Bizarrely, the UNIT stories come pre-parodied -- a few weeks earlier, episode 7 of Monty Python's Flying Circus had shown the Science Fiction sketch, the one about alien blancmanges turning people into Scotsmen. Just look at those laboratory scenes! It shows just how far into debt this series had suddenly gone to the British SF tradition of the sixties, and the American B-movie tradition of the fifties, which hadn't previously been part of Doctor Who.

Quite apart from the Earthbound nature of the stories, the series had taken a distinct turn for the dark, which may have contributed to the huge ratings drop it experienced. Had it really been The UNIT Show, it probably wouldn't have been renewed.

Liz Shaw should have been the perfect companion for my taste, but several of the writers weren't much good at writing a smart woman as sole companion (they preferred someone who needed to have the basics explained) -- and Caroline John wasn't invited back, not even for a farewell scene. When she gets a chance to play intelligent, she's superb, but much of the time she's made boring by the writing. She's always introduced as "Miss Shaw", rather than "Dr Shaw" -- though I suppose "this is Dr Shaw, and the Doctor" would have sounded rather odd. She gets her high rank here largely by virtue of what she might have been, and a small boost from Section Leader Shaw.

Next series: a recurring villain!

Favourite story of this series: Inferno

Departed companions to date, ranked by how much I like them:

  1. Zoe
  2. Barbara
  3. Liz
  4. Susan
  5. Ian
  6. Steven
  7. Sara Kingdom
  8. Jamie
  9. Ben
  10. Polly
  11. Vicki
  12. Victoria
  13. Dodo
  14. Katarina

  1. Posted by Owen Smith at 12:20pm on 11 February 2014

    When I've seen some of these UNIT Pertwee shows on TV, I've generally not been impressed. I'm a Baker/Davison man, and this is a very different show.

    As for recurring villains, I remember as a child an entire Davison series where suddenly the villain in every story was The Master. When I realised this in the third story I yelled "Oh not the bloody Master again!" and then I was told off for swearing by my parents. It doesn't work well when the audience expects a different villain every story.

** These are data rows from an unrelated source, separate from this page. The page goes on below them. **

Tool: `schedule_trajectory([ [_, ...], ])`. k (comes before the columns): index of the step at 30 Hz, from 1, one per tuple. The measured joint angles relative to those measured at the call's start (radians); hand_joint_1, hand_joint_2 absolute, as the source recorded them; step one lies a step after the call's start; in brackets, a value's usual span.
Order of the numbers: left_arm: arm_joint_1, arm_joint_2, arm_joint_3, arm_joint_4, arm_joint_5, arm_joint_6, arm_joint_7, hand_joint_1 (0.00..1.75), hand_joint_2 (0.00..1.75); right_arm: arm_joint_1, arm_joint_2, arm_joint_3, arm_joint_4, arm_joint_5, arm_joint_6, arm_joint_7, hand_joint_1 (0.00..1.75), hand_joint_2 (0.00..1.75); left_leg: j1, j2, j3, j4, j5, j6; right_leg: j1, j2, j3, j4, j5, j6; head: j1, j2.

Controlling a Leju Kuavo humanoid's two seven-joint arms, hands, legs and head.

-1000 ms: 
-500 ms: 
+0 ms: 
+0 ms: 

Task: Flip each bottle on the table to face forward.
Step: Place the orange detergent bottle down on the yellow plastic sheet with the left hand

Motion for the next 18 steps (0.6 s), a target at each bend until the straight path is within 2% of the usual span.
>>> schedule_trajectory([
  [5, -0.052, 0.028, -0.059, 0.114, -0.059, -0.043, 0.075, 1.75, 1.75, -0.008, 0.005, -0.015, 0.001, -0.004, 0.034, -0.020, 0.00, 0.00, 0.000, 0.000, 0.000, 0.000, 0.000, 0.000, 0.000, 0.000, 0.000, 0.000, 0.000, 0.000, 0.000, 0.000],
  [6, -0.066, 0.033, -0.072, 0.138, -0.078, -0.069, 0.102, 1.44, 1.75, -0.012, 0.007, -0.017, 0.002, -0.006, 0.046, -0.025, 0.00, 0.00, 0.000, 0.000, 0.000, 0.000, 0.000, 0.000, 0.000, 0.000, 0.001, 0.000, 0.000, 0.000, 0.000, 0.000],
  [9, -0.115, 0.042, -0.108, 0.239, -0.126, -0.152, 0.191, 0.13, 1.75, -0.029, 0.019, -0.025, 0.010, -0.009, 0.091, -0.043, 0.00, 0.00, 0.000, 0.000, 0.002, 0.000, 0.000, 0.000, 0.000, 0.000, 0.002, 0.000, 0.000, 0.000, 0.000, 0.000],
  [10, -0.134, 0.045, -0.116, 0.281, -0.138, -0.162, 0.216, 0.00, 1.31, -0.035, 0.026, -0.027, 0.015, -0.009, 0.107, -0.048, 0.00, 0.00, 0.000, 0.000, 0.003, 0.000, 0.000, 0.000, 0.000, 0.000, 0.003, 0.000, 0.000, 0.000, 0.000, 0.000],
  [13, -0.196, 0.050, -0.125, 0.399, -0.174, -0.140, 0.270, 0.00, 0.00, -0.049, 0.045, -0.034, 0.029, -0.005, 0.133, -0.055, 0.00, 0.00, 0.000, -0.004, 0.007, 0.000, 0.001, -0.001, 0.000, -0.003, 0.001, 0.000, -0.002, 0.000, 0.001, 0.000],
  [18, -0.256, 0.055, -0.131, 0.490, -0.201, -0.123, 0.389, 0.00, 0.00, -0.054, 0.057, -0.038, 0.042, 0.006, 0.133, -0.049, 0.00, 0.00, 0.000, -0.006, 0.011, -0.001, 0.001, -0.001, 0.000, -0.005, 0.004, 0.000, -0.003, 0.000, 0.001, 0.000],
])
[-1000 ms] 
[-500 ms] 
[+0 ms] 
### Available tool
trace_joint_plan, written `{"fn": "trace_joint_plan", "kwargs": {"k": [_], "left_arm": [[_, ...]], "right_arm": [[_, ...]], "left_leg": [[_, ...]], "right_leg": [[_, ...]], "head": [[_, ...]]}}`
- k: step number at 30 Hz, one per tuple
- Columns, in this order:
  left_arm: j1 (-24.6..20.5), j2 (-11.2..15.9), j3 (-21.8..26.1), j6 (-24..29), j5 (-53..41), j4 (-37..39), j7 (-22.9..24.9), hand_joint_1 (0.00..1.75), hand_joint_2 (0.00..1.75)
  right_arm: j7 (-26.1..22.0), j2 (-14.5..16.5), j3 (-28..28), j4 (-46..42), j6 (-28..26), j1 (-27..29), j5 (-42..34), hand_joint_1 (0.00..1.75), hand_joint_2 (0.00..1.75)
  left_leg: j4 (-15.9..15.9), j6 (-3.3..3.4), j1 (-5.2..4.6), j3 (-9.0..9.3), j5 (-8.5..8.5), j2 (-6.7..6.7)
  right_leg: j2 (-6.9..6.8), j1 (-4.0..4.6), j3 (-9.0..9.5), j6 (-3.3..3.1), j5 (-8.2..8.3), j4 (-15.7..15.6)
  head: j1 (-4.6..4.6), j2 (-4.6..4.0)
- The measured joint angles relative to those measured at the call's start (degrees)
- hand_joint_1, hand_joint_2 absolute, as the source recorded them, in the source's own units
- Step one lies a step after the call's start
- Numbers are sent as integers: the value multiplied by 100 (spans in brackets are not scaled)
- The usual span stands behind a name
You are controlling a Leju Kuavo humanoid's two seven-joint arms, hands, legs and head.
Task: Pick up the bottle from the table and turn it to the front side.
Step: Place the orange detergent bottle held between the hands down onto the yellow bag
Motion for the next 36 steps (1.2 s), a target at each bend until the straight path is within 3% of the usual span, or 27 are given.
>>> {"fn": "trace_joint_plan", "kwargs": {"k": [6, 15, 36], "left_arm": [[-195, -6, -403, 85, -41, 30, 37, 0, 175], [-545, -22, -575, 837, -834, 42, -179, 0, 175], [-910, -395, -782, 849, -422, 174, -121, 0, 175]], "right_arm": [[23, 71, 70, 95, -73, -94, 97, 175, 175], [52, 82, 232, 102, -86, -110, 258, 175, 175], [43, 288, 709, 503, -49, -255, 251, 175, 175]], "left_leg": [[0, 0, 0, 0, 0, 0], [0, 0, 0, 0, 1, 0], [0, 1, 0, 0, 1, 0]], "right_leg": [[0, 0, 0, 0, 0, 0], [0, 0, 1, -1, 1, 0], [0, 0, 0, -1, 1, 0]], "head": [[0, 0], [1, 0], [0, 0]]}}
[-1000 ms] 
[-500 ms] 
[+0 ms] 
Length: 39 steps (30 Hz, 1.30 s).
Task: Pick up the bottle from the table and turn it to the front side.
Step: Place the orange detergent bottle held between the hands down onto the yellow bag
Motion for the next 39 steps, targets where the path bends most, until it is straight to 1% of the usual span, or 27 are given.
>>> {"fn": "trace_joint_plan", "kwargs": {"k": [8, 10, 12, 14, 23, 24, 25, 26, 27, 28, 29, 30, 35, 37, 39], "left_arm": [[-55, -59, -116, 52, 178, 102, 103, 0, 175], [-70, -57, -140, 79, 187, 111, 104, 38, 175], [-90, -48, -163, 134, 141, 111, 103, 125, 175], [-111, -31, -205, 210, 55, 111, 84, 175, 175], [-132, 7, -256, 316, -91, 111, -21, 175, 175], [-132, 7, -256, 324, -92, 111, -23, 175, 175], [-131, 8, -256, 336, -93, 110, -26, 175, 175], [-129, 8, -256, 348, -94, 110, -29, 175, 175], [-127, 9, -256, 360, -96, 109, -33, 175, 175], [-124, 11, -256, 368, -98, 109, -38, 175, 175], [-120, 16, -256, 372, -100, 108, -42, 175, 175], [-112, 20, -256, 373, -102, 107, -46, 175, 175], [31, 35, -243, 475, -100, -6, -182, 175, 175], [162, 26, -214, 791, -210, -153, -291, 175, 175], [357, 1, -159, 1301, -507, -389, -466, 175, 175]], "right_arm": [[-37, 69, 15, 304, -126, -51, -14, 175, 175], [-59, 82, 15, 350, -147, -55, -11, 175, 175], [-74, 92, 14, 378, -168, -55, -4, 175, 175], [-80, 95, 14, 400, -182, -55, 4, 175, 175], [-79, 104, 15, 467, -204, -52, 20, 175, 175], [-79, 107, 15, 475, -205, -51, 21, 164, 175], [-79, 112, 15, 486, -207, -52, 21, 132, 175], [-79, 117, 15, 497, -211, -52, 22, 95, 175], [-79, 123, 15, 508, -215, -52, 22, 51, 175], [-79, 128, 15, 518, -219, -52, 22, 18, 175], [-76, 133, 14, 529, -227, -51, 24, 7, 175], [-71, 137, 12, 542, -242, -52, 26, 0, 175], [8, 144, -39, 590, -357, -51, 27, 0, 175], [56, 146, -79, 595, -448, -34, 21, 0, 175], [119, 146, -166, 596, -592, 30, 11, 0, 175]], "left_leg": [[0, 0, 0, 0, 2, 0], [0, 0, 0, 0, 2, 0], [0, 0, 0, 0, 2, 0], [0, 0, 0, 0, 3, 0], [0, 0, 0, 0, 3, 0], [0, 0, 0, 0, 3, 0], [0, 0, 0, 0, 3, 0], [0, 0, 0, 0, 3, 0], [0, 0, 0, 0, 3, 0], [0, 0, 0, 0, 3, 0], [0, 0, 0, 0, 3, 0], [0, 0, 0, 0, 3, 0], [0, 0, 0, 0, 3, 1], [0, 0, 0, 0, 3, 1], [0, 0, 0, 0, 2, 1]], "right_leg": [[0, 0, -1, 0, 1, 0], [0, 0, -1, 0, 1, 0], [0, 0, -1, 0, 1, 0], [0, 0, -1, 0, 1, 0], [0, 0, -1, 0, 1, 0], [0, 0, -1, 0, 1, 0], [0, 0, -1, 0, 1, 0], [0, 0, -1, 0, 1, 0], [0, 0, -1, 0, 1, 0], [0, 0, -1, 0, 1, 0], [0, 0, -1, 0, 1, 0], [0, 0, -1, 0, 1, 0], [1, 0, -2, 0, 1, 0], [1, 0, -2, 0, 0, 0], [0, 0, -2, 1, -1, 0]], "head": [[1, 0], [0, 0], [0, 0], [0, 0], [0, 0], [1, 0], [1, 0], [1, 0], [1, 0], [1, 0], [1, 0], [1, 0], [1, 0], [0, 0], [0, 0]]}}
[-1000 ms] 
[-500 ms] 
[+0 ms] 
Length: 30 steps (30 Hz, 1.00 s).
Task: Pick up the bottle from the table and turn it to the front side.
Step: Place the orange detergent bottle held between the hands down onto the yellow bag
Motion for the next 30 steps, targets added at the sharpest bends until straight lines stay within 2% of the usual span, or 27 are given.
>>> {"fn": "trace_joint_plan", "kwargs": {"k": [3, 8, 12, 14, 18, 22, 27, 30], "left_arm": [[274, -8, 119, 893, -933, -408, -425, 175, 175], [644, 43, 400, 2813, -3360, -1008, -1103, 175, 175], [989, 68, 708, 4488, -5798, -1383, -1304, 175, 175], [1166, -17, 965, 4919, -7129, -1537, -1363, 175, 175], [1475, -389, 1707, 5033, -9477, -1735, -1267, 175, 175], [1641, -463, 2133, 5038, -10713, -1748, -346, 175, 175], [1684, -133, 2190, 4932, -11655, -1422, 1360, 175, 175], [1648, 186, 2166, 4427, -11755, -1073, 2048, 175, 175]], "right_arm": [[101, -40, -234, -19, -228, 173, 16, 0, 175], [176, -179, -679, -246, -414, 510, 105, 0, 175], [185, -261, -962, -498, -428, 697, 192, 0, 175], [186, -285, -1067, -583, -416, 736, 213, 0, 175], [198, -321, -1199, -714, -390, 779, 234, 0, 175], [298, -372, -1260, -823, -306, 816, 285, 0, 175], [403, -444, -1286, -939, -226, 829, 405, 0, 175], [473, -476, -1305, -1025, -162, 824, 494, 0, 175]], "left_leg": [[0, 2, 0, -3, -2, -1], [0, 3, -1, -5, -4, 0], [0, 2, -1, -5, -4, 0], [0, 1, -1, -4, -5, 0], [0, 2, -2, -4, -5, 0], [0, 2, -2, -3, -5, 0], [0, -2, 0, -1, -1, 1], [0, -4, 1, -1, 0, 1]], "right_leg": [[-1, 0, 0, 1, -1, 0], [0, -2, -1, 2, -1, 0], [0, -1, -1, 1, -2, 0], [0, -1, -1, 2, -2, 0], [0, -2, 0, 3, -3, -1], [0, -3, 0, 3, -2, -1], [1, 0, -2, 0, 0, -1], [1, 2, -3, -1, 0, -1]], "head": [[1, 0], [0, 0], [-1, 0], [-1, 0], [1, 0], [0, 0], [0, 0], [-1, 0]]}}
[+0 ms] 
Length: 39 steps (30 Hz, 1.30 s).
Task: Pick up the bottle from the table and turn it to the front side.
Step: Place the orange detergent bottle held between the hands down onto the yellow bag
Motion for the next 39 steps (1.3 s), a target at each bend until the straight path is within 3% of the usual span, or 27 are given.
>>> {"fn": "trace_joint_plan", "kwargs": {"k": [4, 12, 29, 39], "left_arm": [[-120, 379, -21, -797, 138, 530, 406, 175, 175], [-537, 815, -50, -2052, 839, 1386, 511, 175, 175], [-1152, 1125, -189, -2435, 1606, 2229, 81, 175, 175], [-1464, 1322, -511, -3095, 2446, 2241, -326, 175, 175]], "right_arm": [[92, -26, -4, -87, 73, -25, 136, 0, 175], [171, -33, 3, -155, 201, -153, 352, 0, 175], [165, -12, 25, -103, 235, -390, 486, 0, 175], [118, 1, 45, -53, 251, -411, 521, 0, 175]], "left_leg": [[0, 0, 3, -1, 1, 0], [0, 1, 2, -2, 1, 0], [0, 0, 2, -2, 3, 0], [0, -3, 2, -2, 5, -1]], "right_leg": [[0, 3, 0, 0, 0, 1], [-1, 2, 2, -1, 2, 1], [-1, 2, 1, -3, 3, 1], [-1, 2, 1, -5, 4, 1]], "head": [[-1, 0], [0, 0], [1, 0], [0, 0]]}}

  2. Posted by Ms Ashley R Pollard at 01:22pm on 11 February 2014

    Inferno gave me the heebie-jeebies when I first watched it all those years ago, and remains one of my favourite stories. I think it is too easy to deconstruct the stories using hindsight aforethought to analyse the story deficiencies, which were never meant to be more than light entertainment.

  3. Posted by RogerBW at 01:51pm on 11 February 2014

    Owen: my own watching began quite late in Baker's era. I'd seen this particular series before, in isolation, but in the context of my full watch I was mostly disorientated by what a wrench this was from the Hartnell/Troughton "style".

    Given that the next series was written in the usual way by commissioning individual scripts, and then the Master was wedged in to most of the stories afterwards, it's not surprising that he sometimes feels a bit superfluous there.

    Ashley (welcome!): I'm a great believer in the fridge logic principle. If the story can carry me over the rough bits while I'm watching, but I spot holes in it later, I'll give it a bit of a pass. It's not as though it were a proper story in a book, after all; those are held to higher standards. For these reviews I'm deliberately writing either as I watch or soon afterwards, because the vast majority of television really doesn't stand up to serious analysis and I'm not pretending to give it that.

    There seem to be fashions in Who fandom; for a long time they loved the Pertwee era (and particularly this first series), now they generally look down on it. I may well be out of tune. Don't care.